Copy out each line of the material in which the word "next" can be found.

=======

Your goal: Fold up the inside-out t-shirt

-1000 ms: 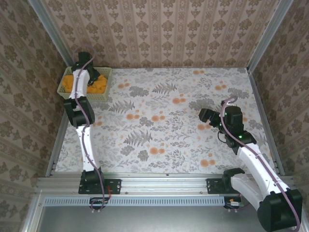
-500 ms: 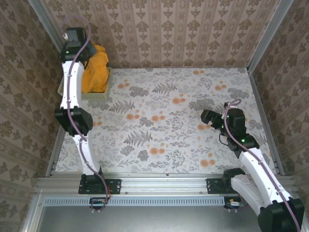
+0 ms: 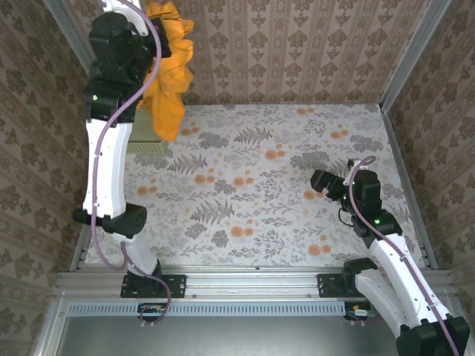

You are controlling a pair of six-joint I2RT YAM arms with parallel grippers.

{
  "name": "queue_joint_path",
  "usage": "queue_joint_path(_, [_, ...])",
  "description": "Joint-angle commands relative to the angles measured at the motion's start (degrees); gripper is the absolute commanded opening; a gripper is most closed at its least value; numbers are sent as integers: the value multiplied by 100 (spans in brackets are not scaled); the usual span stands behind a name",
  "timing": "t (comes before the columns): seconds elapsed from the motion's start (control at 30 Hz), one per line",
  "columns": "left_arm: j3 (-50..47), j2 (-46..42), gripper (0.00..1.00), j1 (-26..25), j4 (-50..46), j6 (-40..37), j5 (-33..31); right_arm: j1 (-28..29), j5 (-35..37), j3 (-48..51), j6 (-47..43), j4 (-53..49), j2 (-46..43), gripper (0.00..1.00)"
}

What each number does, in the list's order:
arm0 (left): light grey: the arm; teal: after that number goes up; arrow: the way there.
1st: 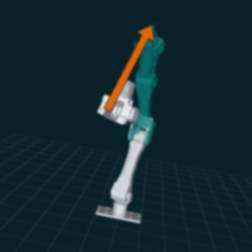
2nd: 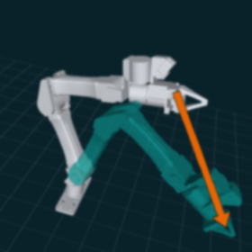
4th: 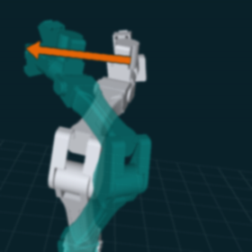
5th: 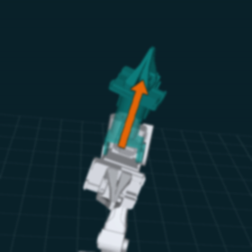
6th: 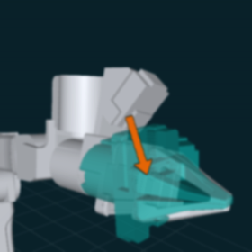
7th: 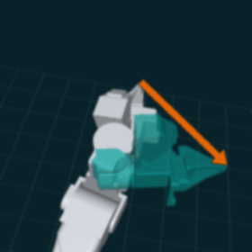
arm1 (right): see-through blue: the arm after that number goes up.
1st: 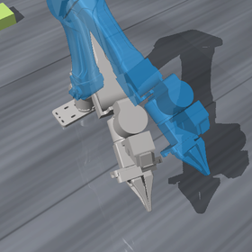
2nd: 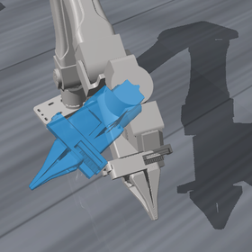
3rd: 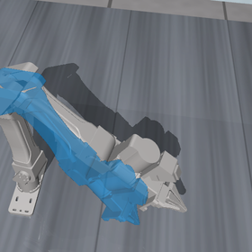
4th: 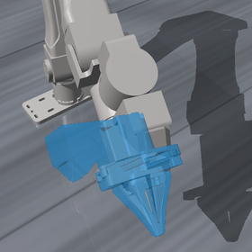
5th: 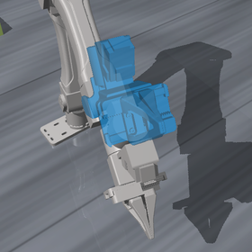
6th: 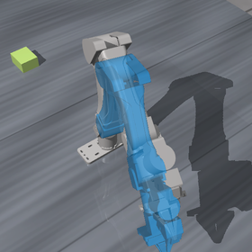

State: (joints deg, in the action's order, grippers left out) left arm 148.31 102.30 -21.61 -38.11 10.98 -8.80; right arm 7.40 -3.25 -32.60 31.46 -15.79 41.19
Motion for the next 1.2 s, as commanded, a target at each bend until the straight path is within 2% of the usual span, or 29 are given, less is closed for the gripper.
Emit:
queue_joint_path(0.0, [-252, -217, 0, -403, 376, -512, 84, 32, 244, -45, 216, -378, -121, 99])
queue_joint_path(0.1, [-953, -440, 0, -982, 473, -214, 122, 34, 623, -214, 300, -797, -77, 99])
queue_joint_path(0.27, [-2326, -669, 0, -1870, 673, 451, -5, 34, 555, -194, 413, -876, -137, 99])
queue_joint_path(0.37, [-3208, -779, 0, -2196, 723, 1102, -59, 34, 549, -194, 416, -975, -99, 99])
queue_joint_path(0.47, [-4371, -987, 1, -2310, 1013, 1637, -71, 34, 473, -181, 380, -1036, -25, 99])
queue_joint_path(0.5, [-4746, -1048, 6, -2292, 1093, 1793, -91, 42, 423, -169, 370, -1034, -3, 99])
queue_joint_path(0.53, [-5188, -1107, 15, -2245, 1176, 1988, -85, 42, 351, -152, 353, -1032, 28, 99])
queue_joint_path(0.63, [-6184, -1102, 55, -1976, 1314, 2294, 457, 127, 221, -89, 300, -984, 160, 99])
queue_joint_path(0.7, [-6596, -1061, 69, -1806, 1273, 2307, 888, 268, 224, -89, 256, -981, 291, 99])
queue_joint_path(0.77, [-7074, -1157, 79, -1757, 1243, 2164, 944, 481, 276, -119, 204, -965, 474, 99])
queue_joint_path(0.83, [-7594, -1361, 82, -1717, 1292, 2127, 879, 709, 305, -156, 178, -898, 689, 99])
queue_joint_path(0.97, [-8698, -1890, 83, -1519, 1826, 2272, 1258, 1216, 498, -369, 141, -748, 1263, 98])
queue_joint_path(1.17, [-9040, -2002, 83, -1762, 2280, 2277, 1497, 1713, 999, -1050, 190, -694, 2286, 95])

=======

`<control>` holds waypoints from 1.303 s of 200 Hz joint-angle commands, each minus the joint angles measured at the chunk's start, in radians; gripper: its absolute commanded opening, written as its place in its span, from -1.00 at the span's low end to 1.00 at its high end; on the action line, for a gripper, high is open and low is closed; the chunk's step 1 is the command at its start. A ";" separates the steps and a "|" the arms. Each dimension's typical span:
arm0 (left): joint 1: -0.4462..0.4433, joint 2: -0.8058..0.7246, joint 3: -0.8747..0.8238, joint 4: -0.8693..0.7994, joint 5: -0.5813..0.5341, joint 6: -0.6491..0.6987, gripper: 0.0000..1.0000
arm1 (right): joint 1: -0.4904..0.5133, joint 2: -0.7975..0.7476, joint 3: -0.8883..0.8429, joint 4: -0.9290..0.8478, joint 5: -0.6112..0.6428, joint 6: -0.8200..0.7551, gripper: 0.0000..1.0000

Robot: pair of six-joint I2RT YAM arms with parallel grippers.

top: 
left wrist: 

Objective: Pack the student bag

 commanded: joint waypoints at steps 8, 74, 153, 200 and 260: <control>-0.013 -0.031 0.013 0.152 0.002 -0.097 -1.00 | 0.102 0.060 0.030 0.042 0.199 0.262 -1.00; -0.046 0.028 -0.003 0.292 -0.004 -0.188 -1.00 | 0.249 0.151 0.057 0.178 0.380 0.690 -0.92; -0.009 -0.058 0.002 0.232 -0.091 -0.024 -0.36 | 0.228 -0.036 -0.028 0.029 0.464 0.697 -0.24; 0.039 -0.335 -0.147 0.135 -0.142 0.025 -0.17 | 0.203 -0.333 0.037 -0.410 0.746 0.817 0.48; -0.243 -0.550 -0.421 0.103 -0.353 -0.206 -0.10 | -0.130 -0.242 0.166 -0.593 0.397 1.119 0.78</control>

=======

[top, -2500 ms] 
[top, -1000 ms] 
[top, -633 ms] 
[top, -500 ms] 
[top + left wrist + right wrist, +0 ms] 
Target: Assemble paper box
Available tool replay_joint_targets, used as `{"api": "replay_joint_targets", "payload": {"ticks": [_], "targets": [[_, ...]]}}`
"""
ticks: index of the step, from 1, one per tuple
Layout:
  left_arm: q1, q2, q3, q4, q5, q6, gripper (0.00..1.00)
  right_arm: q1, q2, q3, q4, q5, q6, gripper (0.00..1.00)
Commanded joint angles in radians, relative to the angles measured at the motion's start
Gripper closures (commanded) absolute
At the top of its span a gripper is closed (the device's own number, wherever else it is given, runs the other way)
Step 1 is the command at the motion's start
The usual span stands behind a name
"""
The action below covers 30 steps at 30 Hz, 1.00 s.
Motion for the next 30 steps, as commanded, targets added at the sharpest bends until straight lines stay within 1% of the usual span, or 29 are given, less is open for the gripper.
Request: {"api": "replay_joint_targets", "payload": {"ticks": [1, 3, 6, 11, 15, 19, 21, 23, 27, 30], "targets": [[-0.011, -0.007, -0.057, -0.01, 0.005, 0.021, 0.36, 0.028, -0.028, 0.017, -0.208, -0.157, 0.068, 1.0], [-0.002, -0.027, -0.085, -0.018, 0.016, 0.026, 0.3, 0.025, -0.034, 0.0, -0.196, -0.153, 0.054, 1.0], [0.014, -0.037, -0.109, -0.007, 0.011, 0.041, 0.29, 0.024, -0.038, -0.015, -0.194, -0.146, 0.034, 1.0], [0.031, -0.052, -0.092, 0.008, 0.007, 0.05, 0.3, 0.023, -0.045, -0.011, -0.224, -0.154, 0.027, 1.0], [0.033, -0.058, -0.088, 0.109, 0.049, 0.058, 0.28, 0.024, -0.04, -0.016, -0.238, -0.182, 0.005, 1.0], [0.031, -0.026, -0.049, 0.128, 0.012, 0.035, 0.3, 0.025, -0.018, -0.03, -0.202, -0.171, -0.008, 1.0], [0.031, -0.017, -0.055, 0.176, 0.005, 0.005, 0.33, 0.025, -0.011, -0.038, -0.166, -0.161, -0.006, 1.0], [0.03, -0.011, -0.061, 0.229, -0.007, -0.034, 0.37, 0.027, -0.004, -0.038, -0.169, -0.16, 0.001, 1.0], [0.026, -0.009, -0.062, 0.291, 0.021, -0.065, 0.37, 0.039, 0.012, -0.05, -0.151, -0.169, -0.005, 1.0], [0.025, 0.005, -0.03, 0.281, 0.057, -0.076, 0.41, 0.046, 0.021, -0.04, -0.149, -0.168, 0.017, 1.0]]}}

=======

Response.
Motion for the next 1.2 s, as commanded, a target at each bend until the straight path is within 2% of the usual span, or 29 are given, less is closed for the gripper.
Motion for the next 30 steps, as commanded, targets added at the sharpest bends until straight lines stay within 1% of the usual span, or 29 are given, less is open for the gripper.

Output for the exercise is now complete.